If you missed the last episode of WNYC’s Radiolab (and if you did, shame on you) or the last issue of Nature (more understandable), then you missed Geoffrey West, a theoretical physicist at the Santa Fe Institute, explaining his research on city size and behavior. As the size of a city increases, West says, so does almost every socioeconomic aspect: libraries, AIDS cases, wealth, even the speed at which people walk and talk. That correlation runs counter to West’s previous lifespan-of-organisms research, which constructed a mathematical model to explain why, as organisms increase in scale, less energy is needed per cell, thus allowing organisms to live longer. SFR spoke to West about the differences between animals and cities, biology and physics, and the ever-outlying Santa Fe.
SFR: How does the framework of biology differ from that of physics?
GW: It’s a mathematical, quantitative, predictive framework, much more using ideas in physics than the qualitative, narrative way that biology has traditionally been done. That’s been the traditional divide between them. When you think about biology, the thing you’re confronted with is the overwhelming complexity of life, and it looks like, ‘My God, can you imagine that there are any general rules operating here that can be put to use in a mathematical framework, that operate on a cell, operate on a mouse, operate on a forest?’
Did you jump right into studying cities, or did you study other introductory subjects?
I didn’t think when I started at all, ‘My God, I’m going to address some of the biggest questions,’ but I did want to address a big question, and that was the question of aging and death. But also, now, to bring in the physics perspective, ‘Can I understand why the lifespan, so to speak, of the average human being is on the order of 100 years?’
It's not on the order of 10 years or 1,000 years, it's on the order of 100 years. Why is that, and how is that related to the timescales on the microscopic molecular level of genes and complex molecules that control life? How the hell do they know that the organism they are part of should be dying in 100 years? And, also, how can it be that those same molecules, if they were part of a mouse, have to be dead in two or three years?

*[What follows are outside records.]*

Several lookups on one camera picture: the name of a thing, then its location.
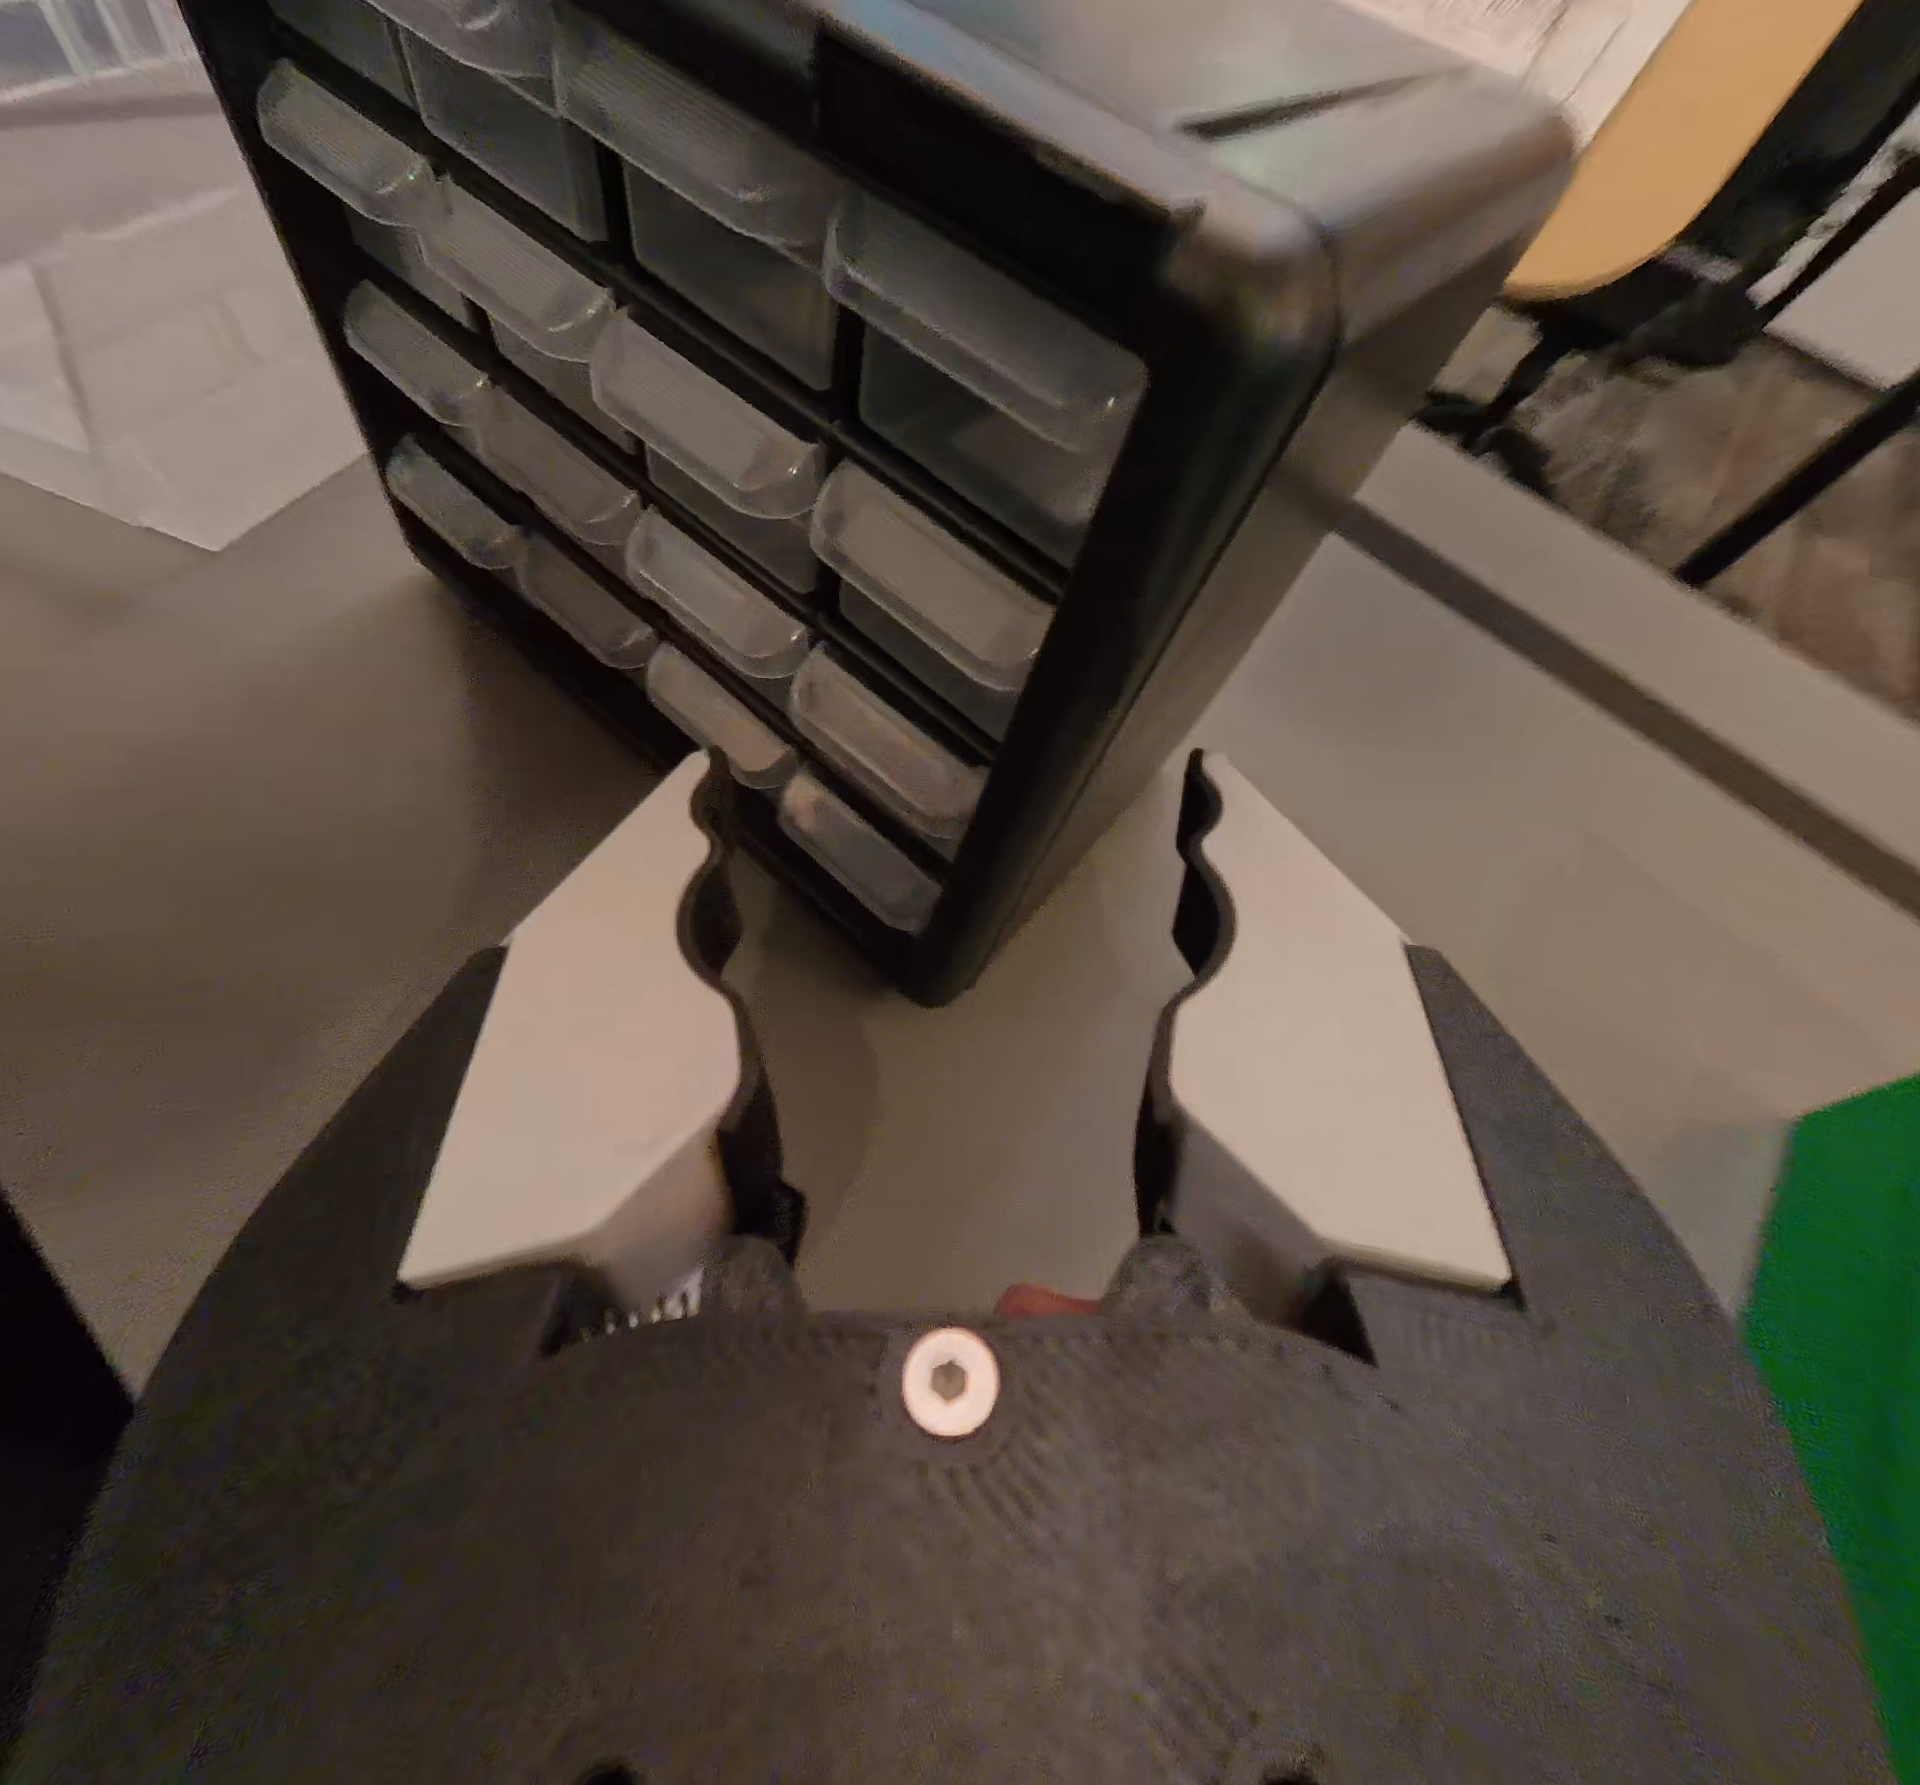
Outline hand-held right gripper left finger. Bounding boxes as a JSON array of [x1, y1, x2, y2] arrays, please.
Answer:
[[397, 750, 800, 1315]]

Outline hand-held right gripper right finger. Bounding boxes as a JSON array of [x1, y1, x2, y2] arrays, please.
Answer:
[[1134, 746, 1517, 1319]]

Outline green plastic bin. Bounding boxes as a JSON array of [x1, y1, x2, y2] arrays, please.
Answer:
[[1738, 1072, 1920, 1785]]

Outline black drawer cabinet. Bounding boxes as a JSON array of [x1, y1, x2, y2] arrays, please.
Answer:
[[120, 0, 1581, 1012]]

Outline rows of small clear drawers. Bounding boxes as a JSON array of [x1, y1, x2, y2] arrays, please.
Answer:
[[180, 0, 1150, 936]]

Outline clear plastic bin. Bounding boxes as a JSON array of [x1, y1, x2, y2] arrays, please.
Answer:
[[0, 0, 394, 558]]

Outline black metal frame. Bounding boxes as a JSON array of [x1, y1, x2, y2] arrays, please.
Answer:
[[1425, 136, 1920, 590]]

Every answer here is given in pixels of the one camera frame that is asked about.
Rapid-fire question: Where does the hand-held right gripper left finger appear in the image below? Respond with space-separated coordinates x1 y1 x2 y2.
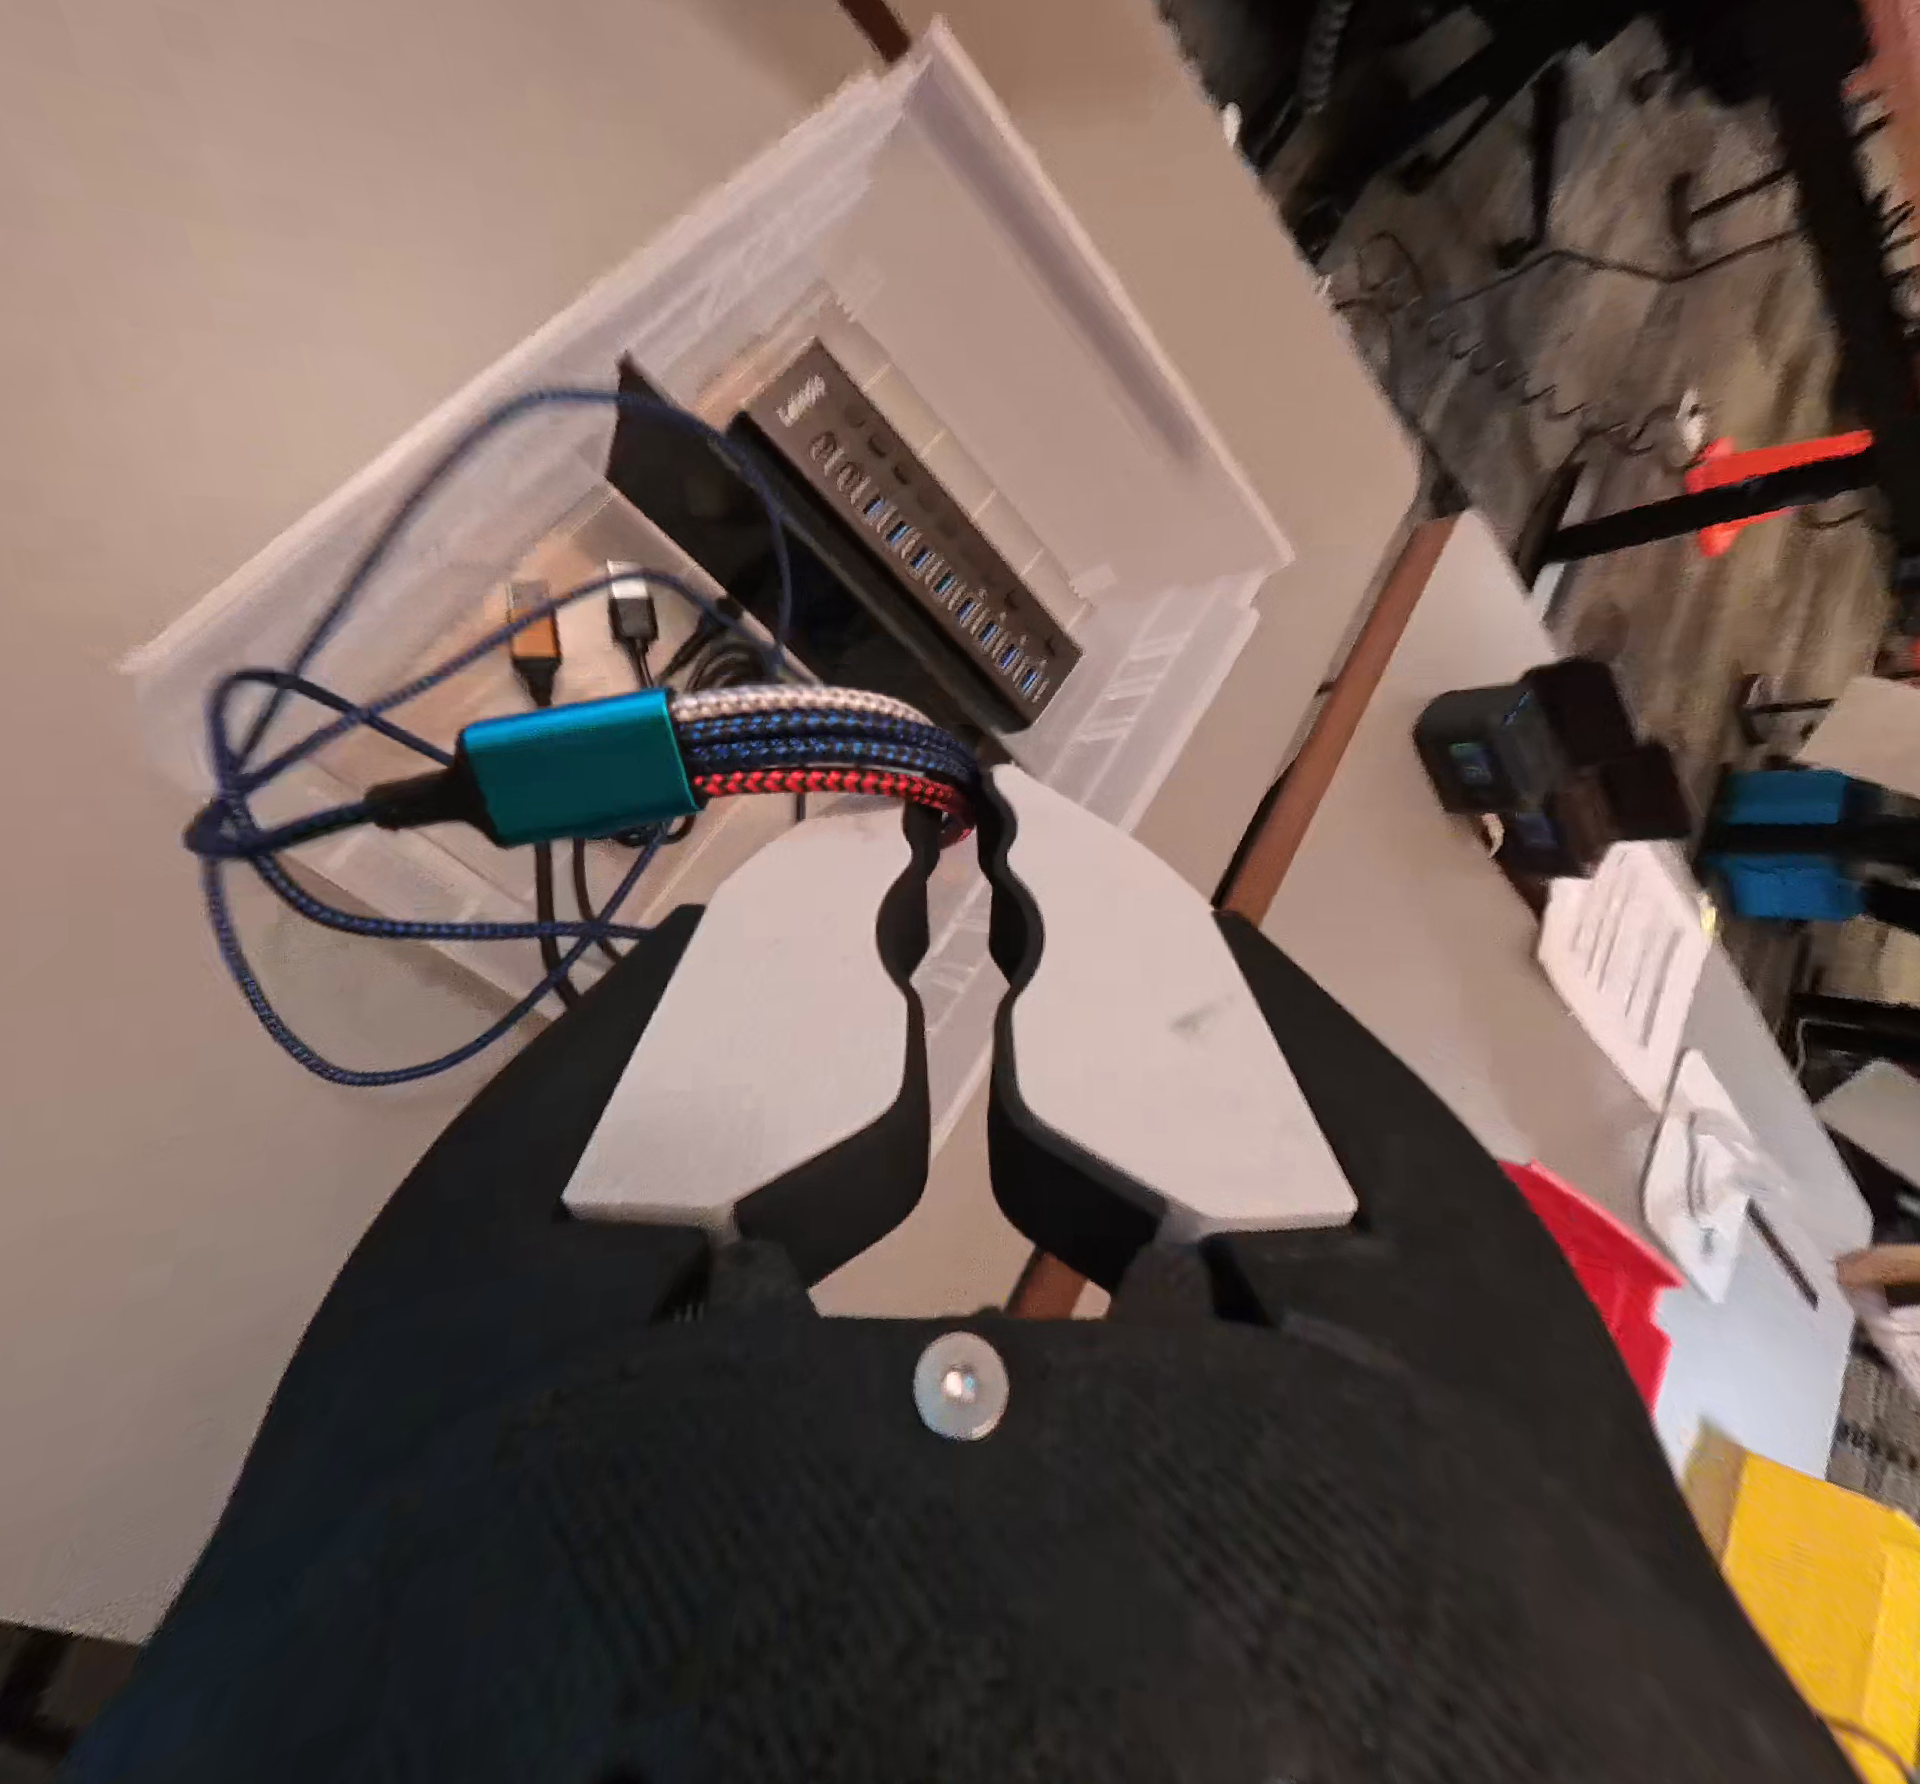
561 801 934 1286

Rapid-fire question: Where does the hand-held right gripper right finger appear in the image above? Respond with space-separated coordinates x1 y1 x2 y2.
974 760 1363 1286

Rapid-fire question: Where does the blue braided multi-plug cable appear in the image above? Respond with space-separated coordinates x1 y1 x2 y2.
181 381 992 1090

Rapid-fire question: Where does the clear plastic bin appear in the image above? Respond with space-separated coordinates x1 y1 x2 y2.
117 14 1296 1054

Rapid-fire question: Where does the grey desk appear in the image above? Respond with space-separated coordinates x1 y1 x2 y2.
0 0 1427 1651

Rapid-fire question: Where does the white table with wood edge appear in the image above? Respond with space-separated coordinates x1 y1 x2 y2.
1006 510 1890 1487

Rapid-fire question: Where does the white paper sheet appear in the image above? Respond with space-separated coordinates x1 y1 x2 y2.
1533 838 1713 1115

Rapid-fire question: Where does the red plastic bin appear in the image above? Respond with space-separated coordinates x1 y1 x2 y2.
1501 1158 1685 1414

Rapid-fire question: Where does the black multiport USB hub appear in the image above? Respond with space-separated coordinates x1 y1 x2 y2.
728 338 1086 736

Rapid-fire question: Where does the black power adapter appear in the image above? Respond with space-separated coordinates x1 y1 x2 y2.
602 363 843 661

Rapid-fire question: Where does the white device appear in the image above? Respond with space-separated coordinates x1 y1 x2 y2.
1638 1048 1760 1309

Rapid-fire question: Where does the blue plastic object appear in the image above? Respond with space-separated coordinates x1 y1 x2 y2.
1702 765 1920 925

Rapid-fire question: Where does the orange object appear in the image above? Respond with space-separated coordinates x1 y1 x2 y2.
1679 426 1881 559

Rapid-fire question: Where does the yellow plastic bin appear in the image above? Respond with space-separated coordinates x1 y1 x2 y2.
1679 1424 1920 1784

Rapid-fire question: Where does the black cable with silver plug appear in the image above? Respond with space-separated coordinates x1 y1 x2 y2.
603 557 780 707

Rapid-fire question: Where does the black cable with orange plug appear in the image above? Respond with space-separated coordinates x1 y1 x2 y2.
500 575 661 1013

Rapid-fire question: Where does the black action camera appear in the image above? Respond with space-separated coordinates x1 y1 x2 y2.
1412 655 1693 873

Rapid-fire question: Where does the coiled black cable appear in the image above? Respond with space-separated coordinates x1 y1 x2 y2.
1327 238 1703 459

What we eventually crafted was a complete theory of the origin of these [timescales], and it’s based on the idea that what these scaling laws—these kind of systematic, universal scaling laws are manifesting, are the generic universal properties of the multiple networks that sustain life. So everything from your respiratory system to your neural system to networks within cells, all of these networks have universal mathematical properties and are governed by principles of network theory.
Was studying the networks within organisms what led you to study networks between organisms, ie cities?
Exactly. It’s obvious that a city, or even a company, has network structure. Not even at the social level, just at the physical level, a city has roads and gas stations and pipelines, which are networks. But it also has something more abstract and, in some cases, something more sophisticated than in biology. And that is networks of social interactions, which are where things like information and knowledge are being translated.
If you go back to biology, another way of saying it is that—let's just think of mammals. The fact that the whale is in the ocean and the elephant has a big trunk and the giraffe has a long neck and we walk on two feet and the mouse scurries around, these are all superficial characteristics. And in terms of their functionality, their physiological design, their organization, their life history, the essence of what they are, they're actually all scaled versions of one another. We are, at some 90 percent level, just a scaled-up mouse. And the question is, is that true of cities? Is New York just a scaled-up San Francisco, which is a scaled-up Boise, which is a scaled-up Santa Fe, even though they look completely different?
So what we did is look at all this data, everything from number of gas stations to length of electrical cables to number of patents they produce to number of police and crimes and spread of AIDS disease and wages, everything you could lay your hands on, and ask, 'If you look at those functions of city size (population), is there some systematic progression?' And to our amazement, actually, there is. So, in some average way, Santa Fe is a scaled-down New York City.